## [Task to carry out]
The answer should consist solely of the lines from the first one below through the line containing "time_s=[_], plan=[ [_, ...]", copied exactly.

## [Records shown]
------------------------

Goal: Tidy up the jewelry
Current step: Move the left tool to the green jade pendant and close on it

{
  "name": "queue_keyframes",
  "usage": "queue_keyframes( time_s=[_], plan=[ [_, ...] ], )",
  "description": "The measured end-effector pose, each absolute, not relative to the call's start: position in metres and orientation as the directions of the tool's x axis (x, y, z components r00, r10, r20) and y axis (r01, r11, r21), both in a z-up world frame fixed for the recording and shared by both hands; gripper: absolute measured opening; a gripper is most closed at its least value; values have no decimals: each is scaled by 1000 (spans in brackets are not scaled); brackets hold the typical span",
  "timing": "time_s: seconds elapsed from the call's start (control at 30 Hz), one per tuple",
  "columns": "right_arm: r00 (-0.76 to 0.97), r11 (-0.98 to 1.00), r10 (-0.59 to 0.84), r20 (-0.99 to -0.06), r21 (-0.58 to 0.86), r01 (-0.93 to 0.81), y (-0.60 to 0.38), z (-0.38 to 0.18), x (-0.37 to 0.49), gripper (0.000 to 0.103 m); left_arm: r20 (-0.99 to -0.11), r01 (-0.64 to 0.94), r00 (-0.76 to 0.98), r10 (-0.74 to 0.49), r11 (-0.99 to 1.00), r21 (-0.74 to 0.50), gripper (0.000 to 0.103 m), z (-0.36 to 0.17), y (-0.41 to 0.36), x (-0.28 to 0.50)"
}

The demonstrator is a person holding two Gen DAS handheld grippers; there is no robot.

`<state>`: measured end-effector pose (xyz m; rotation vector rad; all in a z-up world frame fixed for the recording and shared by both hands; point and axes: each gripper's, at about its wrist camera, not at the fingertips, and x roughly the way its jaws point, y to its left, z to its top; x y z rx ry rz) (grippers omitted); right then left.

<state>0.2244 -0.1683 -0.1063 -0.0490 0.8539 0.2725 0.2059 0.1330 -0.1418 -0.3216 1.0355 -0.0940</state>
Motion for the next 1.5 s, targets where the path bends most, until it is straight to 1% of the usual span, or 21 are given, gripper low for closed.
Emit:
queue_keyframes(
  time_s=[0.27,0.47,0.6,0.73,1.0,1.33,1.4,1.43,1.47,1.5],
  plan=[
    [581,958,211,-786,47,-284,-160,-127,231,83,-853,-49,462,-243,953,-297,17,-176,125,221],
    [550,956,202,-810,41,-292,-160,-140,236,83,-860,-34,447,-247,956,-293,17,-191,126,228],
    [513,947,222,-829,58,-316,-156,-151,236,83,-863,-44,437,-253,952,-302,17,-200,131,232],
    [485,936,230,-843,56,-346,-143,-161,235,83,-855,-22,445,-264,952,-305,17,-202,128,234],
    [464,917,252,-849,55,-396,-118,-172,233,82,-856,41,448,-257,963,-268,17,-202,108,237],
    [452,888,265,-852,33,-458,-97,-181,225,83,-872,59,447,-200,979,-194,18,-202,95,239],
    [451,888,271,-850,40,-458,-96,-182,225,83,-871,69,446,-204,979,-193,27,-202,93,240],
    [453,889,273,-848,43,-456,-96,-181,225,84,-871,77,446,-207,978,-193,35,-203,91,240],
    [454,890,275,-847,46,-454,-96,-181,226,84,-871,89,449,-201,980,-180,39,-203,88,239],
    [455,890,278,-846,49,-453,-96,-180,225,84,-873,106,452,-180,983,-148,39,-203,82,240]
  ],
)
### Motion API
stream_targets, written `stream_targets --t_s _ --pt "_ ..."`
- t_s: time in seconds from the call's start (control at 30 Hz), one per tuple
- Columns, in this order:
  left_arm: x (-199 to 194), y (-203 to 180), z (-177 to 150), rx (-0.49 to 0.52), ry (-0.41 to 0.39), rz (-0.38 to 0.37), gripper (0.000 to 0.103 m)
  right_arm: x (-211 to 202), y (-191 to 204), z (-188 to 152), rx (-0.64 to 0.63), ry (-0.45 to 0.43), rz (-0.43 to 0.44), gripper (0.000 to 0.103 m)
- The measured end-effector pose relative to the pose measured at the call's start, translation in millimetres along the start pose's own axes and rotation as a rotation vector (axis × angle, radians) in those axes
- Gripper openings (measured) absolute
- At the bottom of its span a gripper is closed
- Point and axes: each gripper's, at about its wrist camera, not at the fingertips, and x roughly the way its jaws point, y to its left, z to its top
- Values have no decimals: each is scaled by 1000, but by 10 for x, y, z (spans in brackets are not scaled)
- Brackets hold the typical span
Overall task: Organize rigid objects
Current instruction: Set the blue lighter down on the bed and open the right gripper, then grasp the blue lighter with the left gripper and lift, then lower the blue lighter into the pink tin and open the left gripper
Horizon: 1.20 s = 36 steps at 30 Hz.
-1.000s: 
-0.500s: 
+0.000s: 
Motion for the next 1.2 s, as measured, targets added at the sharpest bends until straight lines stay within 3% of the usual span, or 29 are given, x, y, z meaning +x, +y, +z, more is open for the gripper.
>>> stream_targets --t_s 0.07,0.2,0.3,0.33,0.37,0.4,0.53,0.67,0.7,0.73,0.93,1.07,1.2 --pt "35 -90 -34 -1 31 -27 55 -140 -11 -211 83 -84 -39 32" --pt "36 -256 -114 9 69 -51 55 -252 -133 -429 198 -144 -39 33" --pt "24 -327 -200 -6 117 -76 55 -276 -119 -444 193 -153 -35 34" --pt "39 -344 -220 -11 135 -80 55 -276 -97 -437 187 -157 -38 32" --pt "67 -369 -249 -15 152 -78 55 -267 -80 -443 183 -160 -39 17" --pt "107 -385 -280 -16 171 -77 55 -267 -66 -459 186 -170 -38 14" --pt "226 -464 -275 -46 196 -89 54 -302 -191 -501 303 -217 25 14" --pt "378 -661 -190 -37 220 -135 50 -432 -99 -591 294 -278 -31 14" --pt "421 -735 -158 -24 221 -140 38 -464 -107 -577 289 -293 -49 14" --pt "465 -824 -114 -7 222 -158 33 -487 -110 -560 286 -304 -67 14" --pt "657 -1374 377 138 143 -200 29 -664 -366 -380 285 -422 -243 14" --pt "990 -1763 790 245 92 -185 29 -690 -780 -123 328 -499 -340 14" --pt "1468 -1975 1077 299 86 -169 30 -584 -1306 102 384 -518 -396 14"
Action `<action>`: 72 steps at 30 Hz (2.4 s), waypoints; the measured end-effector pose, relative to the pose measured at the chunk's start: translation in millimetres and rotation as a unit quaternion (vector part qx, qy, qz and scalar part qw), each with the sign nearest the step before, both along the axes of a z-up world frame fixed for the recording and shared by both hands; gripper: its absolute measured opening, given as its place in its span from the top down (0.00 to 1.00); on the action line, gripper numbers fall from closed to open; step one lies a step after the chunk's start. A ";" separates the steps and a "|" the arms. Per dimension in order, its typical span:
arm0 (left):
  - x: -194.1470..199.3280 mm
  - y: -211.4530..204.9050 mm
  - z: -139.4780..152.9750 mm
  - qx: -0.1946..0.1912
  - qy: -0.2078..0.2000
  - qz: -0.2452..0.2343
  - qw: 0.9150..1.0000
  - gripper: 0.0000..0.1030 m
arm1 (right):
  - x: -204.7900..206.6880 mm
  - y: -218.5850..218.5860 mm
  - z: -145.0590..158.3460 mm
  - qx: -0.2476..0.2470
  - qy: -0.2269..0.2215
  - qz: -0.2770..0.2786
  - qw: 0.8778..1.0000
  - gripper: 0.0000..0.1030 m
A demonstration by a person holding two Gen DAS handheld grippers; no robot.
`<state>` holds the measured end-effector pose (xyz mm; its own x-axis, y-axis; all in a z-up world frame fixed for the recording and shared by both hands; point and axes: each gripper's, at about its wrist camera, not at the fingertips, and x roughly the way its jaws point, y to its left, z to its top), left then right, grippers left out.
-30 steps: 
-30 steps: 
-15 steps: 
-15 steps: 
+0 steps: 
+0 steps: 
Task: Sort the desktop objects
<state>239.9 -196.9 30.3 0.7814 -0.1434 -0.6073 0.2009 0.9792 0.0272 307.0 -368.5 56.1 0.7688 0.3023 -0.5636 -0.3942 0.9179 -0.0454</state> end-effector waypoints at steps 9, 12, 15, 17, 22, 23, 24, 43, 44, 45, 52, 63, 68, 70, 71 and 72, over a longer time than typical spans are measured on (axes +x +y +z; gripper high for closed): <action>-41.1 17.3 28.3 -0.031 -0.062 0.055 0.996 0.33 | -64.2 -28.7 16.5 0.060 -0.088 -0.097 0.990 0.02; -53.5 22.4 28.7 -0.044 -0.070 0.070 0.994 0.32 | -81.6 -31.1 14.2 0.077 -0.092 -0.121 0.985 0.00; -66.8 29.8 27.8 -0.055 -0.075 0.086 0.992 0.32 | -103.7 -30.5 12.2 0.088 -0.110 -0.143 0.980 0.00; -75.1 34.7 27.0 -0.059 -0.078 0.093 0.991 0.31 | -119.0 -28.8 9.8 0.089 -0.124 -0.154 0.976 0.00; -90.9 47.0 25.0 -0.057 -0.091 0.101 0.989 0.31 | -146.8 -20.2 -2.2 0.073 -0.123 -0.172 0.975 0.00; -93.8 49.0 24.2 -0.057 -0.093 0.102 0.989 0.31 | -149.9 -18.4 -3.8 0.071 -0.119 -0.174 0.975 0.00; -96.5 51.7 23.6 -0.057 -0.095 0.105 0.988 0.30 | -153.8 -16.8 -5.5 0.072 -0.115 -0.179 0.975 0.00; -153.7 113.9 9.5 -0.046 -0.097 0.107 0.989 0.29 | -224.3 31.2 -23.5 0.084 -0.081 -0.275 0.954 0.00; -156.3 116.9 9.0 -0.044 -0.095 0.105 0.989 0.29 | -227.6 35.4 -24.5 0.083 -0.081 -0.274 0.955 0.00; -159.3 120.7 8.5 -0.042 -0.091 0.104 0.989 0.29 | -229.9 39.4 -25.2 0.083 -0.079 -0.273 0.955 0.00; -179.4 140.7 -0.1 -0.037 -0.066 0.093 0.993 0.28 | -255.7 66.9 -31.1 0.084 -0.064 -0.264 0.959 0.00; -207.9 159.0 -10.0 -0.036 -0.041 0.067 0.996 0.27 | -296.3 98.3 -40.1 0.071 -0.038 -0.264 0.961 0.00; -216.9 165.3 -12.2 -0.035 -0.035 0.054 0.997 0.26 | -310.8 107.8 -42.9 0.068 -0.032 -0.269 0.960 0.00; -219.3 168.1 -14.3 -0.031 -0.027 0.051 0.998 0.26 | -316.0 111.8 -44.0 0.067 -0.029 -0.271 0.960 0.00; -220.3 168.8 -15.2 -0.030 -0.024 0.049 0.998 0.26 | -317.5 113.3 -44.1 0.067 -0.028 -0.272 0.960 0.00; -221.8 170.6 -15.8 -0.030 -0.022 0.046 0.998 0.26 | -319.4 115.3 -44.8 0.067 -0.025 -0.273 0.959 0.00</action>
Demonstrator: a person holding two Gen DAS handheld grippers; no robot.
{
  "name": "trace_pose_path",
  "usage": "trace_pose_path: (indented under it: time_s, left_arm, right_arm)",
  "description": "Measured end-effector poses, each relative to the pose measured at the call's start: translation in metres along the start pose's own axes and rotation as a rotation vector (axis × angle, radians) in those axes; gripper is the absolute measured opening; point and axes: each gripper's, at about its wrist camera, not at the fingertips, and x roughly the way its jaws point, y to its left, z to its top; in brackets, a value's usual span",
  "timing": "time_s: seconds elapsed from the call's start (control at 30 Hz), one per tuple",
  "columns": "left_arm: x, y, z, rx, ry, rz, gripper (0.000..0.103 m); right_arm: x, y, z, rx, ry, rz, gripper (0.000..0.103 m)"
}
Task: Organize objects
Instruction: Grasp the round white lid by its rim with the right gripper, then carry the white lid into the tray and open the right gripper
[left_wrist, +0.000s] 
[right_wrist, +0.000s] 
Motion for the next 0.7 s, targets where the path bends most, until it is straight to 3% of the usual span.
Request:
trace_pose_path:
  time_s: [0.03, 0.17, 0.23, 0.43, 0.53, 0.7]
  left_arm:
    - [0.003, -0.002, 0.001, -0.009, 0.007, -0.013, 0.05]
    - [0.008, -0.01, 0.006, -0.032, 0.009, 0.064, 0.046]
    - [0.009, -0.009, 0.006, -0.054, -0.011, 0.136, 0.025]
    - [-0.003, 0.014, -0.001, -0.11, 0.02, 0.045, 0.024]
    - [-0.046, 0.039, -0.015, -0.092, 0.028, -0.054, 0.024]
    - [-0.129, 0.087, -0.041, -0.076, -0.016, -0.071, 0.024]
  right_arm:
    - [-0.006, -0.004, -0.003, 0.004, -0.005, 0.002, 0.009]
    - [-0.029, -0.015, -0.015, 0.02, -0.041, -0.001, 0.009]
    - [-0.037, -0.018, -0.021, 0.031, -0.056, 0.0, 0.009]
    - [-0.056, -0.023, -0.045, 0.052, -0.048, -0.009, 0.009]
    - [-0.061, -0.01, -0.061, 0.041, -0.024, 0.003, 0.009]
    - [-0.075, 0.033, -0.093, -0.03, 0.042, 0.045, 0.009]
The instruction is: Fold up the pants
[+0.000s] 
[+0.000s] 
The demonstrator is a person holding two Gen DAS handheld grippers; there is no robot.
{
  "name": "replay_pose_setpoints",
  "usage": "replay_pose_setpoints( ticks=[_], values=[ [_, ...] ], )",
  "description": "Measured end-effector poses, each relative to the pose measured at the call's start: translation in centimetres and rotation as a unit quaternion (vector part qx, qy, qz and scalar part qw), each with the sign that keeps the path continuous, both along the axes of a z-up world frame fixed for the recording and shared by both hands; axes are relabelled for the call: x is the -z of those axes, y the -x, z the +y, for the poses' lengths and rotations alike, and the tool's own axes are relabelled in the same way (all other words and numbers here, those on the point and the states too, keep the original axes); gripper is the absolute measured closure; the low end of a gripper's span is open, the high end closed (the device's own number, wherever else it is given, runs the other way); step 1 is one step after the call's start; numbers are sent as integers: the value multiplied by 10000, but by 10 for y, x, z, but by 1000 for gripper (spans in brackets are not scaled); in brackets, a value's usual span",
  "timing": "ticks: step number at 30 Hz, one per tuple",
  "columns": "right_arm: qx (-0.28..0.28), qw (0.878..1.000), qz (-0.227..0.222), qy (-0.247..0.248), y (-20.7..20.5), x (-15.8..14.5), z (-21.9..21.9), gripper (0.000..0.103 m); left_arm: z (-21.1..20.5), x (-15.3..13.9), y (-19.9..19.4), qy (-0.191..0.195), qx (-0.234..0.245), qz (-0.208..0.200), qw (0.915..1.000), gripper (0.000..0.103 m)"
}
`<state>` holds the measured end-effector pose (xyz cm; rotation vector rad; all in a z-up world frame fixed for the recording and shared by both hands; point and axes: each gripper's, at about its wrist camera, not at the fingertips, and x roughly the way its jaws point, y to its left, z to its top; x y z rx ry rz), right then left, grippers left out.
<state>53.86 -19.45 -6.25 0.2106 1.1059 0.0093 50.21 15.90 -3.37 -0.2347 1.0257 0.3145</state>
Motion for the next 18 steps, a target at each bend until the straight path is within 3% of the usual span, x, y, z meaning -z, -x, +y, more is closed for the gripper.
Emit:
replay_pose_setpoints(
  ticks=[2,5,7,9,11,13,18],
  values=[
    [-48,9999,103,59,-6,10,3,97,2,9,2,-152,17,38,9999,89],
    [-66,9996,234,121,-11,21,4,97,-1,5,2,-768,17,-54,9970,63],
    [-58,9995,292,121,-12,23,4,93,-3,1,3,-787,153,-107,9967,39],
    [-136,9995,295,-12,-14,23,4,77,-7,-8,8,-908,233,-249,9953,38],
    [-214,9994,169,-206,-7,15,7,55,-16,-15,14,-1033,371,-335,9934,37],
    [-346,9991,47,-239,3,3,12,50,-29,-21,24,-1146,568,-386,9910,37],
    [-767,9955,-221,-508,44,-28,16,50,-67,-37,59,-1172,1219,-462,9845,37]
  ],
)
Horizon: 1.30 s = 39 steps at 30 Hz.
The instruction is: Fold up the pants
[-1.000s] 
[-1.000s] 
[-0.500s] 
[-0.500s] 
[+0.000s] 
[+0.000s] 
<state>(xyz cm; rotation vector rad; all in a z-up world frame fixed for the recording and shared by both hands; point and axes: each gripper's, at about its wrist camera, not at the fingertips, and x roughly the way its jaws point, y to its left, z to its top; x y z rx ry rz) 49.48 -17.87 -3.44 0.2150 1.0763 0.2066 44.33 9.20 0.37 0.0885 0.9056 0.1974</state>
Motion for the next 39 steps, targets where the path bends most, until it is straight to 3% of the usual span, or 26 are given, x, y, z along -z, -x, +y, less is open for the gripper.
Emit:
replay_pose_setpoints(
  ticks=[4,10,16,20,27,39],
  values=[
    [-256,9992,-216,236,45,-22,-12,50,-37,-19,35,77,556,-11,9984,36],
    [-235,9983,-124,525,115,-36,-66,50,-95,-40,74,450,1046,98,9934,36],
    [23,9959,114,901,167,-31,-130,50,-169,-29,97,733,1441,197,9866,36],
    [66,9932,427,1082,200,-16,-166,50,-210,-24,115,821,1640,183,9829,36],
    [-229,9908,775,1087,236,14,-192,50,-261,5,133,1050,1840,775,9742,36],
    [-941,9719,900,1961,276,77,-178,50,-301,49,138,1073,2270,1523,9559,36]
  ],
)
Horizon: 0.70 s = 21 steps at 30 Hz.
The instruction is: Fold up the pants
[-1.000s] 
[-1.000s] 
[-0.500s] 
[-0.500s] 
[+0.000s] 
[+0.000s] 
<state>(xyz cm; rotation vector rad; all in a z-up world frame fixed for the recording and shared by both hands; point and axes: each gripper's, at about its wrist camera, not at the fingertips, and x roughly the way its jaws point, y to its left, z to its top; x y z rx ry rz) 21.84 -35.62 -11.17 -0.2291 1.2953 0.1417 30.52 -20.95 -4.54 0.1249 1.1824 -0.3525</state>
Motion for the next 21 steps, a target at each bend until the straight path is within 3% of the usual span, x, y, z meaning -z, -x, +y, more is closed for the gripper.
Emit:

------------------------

## [Task solution]
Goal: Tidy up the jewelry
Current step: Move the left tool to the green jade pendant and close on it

{
  "name": "queue_keyframes",
  "usage": "queue_keyframes( time_s=[_], plan=[ [_, ...] ], )",

Work on this exercise has concluded.